§ **TASK BRIEF**:
From the records below, transcribe only the lines running from the one with "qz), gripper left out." through the one with "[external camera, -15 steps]". Keep both of those end lines.

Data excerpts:
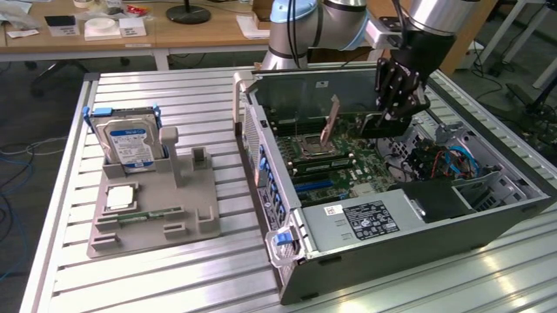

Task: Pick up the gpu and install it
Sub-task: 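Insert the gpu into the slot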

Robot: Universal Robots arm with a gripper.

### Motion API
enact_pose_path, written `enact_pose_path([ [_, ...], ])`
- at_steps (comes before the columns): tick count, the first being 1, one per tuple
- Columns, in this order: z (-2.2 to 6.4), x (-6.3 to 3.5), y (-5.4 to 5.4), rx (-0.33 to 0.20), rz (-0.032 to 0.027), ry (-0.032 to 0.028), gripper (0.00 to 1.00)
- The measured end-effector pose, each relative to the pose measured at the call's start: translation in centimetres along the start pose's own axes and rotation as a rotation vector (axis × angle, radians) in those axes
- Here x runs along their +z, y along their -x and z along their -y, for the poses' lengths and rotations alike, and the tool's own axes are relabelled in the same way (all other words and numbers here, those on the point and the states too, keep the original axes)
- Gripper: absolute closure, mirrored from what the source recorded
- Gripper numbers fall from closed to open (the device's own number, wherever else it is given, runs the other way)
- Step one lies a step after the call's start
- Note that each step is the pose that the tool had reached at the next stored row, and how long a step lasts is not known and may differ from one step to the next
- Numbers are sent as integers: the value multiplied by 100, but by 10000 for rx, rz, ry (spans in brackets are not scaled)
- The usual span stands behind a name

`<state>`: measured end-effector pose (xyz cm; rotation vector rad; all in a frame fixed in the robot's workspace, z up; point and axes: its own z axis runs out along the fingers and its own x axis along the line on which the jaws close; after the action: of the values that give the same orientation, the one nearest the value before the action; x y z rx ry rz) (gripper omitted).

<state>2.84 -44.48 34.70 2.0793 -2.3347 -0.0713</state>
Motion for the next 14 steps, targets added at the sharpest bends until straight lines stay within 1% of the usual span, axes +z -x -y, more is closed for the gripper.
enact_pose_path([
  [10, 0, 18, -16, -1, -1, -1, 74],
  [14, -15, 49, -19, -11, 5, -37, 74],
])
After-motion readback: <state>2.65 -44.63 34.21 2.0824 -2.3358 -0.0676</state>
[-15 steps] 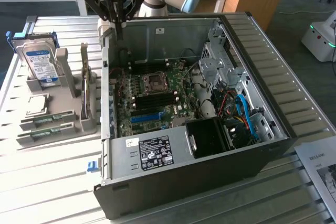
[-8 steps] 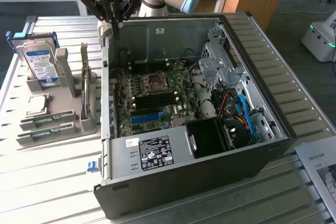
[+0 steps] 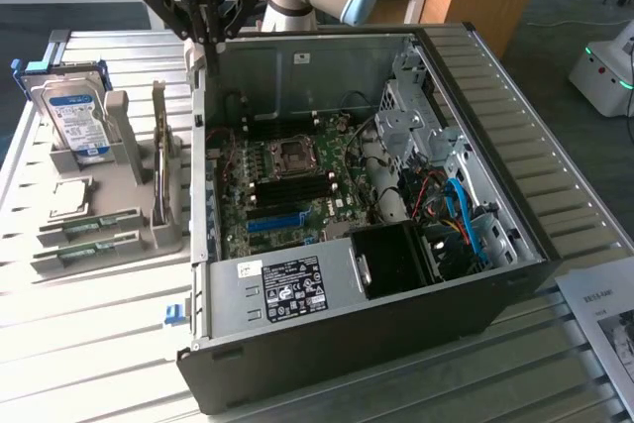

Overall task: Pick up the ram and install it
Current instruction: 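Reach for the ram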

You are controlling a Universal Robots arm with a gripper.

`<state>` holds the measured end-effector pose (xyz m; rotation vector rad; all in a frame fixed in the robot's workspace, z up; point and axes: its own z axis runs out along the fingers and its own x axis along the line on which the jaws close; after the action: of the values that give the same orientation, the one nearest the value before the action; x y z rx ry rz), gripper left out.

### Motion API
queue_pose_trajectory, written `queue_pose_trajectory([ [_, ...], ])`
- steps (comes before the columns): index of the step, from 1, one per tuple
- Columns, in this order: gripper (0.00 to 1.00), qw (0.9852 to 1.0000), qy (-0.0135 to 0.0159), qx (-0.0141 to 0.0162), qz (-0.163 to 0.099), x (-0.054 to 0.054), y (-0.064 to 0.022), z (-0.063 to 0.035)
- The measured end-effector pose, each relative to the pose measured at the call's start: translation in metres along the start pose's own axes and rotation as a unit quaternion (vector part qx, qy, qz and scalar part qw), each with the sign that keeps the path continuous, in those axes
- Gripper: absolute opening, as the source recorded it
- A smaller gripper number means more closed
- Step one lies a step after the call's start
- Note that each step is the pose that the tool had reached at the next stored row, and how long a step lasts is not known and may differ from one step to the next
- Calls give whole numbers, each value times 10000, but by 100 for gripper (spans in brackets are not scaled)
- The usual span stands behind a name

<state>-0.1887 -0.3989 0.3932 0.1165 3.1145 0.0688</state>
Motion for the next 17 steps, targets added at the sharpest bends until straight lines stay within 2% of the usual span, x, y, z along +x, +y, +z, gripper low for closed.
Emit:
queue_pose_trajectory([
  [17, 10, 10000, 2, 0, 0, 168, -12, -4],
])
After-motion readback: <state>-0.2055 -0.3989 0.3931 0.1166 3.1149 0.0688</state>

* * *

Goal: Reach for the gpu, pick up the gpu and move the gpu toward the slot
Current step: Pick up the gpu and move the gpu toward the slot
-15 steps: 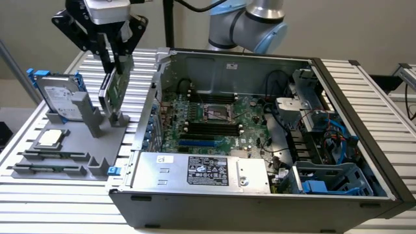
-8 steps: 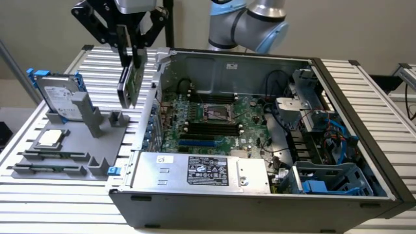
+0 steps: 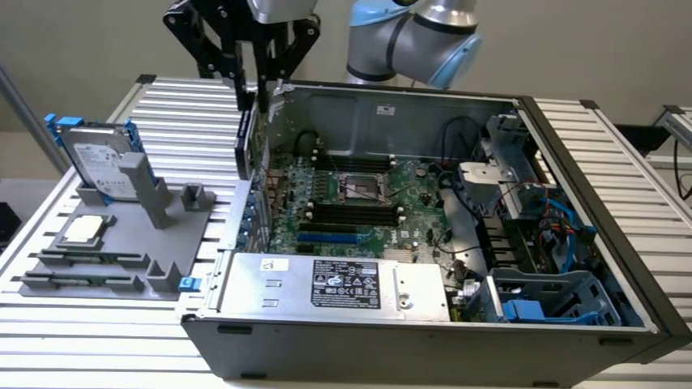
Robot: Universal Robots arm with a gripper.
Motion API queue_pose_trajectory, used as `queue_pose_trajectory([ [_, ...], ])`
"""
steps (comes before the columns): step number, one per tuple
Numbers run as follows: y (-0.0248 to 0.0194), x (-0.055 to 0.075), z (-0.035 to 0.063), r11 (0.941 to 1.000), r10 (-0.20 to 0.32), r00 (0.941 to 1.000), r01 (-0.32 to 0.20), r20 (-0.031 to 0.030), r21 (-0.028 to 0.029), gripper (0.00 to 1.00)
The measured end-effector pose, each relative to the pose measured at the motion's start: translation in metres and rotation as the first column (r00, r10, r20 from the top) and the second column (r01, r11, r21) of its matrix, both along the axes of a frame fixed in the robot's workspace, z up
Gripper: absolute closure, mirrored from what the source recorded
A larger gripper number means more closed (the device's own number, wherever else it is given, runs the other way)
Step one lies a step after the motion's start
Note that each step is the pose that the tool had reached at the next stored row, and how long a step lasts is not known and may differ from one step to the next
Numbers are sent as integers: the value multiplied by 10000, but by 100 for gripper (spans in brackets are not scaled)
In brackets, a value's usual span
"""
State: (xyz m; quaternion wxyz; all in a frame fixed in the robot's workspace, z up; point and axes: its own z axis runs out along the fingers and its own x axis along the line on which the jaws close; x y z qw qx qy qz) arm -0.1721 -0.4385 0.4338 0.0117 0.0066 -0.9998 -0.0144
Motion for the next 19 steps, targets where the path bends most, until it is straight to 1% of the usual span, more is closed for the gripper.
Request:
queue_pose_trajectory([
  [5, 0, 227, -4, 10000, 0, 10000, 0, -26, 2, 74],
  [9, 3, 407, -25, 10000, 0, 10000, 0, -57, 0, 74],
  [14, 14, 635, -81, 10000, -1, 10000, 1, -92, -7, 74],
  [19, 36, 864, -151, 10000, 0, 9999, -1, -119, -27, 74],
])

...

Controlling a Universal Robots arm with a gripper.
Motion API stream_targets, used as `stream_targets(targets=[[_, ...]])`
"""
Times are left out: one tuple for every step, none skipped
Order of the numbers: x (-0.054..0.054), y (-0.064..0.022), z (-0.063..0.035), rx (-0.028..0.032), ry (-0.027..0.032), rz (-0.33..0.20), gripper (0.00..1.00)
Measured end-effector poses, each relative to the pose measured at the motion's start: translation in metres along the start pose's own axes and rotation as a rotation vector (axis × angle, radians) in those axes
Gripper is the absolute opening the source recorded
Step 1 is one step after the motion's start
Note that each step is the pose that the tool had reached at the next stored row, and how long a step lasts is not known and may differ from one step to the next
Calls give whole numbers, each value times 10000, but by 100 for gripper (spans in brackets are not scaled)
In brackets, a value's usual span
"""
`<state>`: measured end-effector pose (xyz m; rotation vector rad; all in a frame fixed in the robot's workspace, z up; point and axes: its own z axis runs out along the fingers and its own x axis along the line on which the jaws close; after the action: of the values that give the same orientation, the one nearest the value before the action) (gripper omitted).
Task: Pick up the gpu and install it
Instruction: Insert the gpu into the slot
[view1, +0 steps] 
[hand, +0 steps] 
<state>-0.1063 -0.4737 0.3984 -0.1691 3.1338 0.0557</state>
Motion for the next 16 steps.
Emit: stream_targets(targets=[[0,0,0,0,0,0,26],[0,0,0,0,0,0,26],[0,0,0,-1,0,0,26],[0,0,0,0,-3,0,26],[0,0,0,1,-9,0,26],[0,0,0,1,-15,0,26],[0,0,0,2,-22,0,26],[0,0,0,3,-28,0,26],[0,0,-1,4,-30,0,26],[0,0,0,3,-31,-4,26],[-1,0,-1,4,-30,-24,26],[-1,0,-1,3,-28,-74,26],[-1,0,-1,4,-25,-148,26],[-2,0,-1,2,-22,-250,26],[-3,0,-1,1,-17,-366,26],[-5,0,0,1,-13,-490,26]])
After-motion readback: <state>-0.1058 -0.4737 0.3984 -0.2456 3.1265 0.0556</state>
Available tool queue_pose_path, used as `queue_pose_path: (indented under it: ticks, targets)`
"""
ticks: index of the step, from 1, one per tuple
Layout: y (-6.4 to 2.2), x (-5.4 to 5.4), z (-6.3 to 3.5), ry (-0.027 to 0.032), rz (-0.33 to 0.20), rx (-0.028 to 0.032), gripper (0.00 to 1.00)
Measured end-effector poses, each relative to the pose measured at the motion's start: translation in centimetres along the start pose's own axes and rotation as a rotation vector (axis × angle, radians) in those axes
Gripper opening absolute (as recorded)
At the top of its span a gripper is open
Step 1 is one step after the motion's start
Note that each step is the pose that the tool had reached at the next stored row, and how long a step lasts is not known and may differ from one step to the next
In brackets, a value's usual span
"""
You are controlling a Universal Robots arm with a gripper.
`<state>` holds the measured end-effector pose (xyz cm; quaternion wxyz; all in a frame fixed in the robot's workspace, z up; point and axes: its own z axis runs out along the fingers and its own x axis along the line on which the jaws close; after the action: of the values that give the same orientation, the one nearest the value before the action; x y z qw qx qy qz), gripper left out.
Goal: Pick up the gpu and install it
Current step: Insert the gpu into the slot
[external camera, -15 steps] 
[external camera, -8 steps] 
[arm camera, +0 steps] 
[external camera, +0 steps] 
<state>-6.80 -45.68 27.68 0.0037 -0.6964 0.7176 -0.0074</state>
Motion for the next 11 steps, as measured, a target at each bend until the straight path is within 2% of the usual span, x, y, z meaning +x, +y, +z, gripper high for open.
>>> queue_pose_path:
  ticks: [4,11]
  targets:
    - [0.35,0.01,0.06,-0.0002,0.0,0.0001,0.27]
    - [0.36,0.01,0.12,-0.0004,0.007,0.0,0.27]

§ **RESULT FOR THIS EXERCISE**:
`<state>` holds the measured end-effector pose (xyz cm; quaternion wxyz; all in a frame fixed in the robot's workspace, z up; point and axes: its own z axis runs out along the fingers and its own x axis along the line on which the jaws close; after the action: of the values that give the same orientation, the one nearest the value before the action; x y z qw qx qy qz), gripper left out.
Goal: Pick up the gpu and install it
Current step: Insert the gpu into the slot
[external camera, -15 steps] 

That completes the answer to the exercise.